YOUR TASK
Exact reproduction required: the lines below from the line with "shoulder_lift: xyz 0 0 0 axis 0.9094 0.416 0" to the line with "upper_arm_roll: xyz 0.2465", both ends included, and no others.

INFORMATION SUPPLIED

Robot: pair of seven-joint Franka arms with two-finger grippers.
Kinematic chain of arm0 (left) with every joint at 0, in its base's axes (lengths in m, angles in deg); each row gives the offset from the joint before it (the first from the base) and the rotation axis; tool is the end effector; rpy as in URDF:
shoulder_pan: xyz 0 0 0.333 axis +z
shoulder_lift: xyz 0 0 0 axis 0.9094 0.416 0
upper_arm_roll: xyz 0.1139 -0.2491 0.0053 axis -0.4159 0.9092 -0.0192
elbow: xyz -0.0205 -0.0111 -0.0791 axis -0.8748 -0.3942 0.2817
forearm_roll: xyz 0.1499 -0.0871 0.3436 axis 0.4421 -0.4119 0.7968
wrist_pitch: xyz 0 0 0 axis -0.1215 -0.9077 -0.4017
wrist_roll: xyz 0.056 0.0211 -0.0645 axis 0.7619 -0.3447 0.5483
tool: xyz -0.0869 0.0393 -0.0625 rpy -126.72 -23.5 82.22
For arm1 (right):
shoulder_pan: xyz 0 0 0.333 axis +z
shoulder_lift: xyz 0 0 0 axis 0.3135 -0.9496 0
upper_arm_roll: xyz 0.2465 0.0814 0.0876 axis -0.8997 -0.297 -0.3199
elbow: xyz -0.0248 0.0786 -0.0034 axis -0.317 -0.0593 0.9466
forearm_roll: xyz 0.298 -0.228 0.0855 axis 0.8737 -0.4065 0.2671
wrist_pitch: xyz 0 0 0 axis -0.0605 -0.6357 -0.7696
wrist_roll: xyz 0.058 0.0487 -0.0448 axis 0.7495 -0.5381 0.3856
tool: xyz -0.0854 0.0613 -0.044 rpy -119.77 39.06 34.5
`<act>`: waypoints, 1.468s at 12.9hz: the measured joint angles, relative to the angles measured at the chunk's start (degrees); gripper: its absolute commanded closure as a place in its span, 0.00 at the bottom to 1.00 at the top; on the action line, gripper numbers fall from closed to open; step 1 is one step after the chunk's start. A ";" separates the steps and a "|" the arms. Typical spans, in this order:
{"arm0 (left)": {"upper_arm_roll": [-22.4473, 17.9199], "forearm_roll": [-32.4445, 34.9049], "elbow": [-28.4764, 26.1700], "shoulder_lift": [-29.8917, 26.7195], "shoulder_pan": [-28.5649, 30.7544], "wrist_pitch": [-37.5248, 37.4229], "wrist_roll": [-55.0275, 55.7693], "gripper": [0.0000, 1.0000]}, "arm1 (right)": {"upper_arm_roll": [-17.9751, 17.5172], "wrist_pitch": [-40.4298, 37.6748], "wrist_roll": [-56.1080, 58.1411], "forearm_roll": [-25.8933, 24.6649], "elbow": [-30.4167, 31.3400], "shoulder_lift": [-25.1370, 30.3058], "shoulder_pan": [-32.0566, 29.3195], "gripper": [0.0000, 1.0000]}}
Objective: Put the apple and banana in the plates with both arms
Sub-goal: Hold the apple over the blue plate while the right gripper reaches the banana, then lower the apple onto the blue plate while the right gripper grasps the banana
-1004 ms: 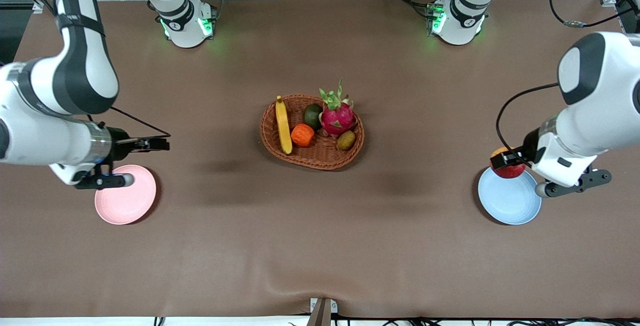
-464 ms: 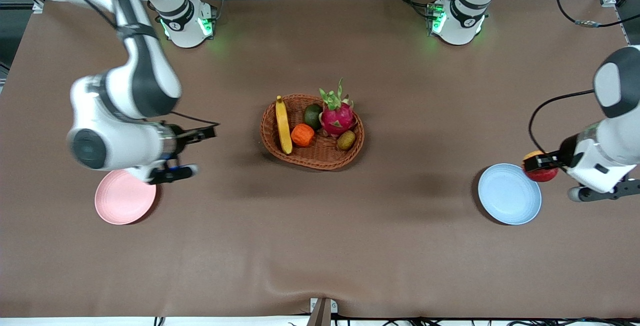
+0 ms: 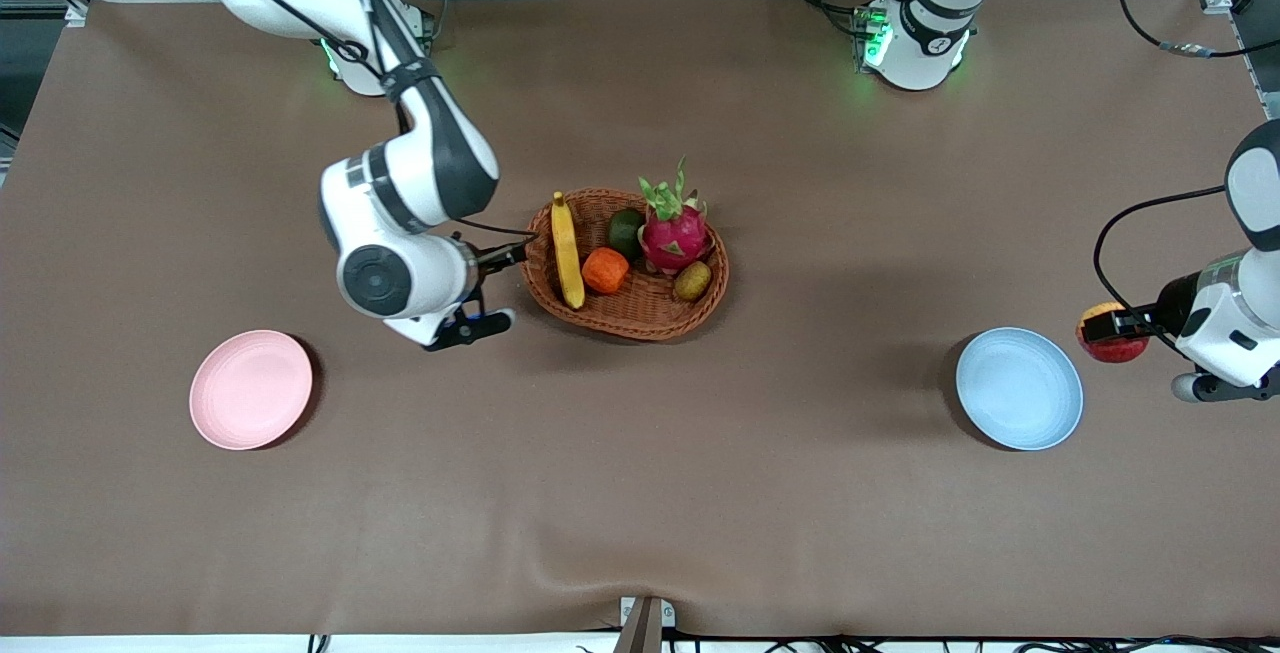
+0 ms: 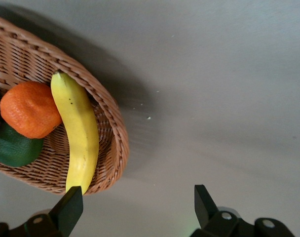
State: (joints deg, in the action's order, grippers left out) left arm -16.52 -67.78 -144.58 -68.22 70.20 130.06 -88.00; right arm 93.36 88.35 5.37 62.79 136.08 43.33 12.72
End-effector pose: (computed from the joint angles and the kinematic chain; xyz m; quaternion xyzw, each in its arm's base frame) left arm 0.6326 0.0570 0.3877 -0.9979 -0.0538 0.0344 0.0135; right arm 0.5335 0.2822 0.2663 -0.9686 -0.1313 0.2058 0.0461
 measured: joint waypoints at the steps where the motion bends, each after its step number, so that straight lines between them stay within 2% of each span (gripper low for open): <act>1: 0.01 0.00 -2.81 0.24 0.72 4.44 -0.74 1.00 | 0.00 0.83 -0.82 0.01 0.84 0.00 1.06 0.00; 4: 0.05 -0.02 -7.67 1.87 2.47 12.12 -2.37 1.00 | -0.02 1.75 -6.81 0.03 1.73 -0.09 5.68 0.00; 7: 0.44 -2.51 -8.09 4.60 2.83 16.66 -2.40 1.00 | 0.02 4.44 -12.81 -0.01 2.51 -1.73 10.38 0.00; 11: 0.75 -5.03 -7.49 11.82 2.92 22.89 -2.40 1.00 | 0.16 6.67 -13.43 -2.64 2.56 -3.83 11.54 0.00; 12: 0.74 -7.18 -6.65 13.17 3.01 23.23 -2.42 0.95 | 0.18 6.85 -14.08 -2.98 2.59 -4.30 12.11 0.00; 14: 0.74 -10.06 -5.46 14.51 3.03 23.27 -2.45 0.81 | 0.17 7.29 -15.59 -3.37 2.62 -5.11 14.00 0.00; 17: 0.75 -10.50 -5.35 15.32 3.03 23.17 -2.45 0.64 | 0.26 8.24 -16.32 -3.85 3.51 -5.94 14.95 0.00; 18: 0.75 -10.51 -5.35 15.54 3.04 23.05 -2.45 0.40 | 0.28 8.83 -16.74 -3.85 3.95 -6.07 15.02 0.00; 19: 0.75 -10.51 -5.35 15.66 3.05 22.87 -2.45 0.00 | 0.28 9.17 -17.50 -3.87 4.11 -6.23 15.30 0.00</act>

EXERCISE ANSWER
shoulder_lift: xyz 0 0 0 axis 0.9094 0.416 0
upper_arm_roll: xyz 0.1139 -0.2491 0.0053 axis -0.4159 0.9092 -0.0192
elbow: xyz -0.0205 -0.0111 -0.0791 axis -0.8748 -0.3942 0.2817
forearm_roll: xyz 0.1499 -0.0871 0.3436 axis 0.4421 -0.4119 0.7968
wrist_pitch: xyz 0 0 0 axis -0.1215 -0.9077 -0.4017
wrist_roll: xyz 0.056 0.0211 -0.0645 axis 0.7619 -0.3447 0.5483
tool: xyz -0.0869 0.0393 -0.0625 rpy -126.72 -23.5 82.22
For arm1 (right):
shoulder_pan: xyz 0 0 0.333 axis +z
shoulder_lift: xyz 0 0 0 axis 0.3135 -0.9496 0
upper_arm_roll: xyz 0.2465 0.0814 0.0876 axis -0.8997 -0.297 -0.3199

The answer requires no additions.